INSTRUCTIONS FOR THE TASK: Copy every line of the material exactly as it stands.

START GIVEN MATERIAL

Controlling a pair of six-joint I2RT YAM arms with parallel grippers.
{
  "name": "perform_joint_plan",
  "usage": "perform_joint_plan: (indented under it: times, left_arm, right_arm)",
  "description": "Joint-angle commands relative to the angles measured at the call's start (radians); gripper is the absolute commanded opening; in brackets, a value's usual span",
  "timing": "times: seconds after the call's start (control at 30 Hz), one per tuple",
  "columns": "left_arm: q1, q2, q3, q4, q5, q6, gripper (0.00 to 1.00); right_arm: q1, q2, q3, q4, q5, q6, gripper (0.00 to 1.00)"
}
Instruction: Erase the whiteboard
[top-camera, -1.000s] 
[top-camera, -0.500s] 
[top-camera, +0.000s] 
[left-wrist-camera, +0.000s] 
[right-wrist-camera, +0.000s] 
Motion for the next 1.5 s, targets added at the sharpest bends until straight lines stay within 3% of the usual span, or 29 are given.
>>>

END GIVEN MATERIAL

ANSWER SPACE:
Controlling a pair of six-joint I2RT YAM arms with parallel grippers.
{
  "name": "perform_joint_plan",
  "usage": "perform_joint_plan: (indented under it: times, left_arm, right_arm)",
  "description": "Joint-angle commands relative to the angles measured at the call's start (radians); gripper is the absolute commanded opening; in brackets, a value's usual span",
  "timing": "times: seconds after the call's start (control at 30 Hz), one per tuple",
  "columns": "left_arm: q1, q2, q3, q4, q5, q6, gripper (0.00 to 1.00); right_arm: q1, q2, q3, q4, q5, q6, gripper (0.00 to 1.00)"
}
Instruction: Erase the whiteboard
[top-camera, -1.000s] 
[top-camera, -0.500s] 
[top-camera, +0.000s] 
[left-wrist-camera, +0.000s] 
[right-wrist-camera, +0.000s] 
Motion for the next 1.5 s, targets added at the sharpest bends until straight lines stay within 3% of the usual span, or 29 are given.
>>>

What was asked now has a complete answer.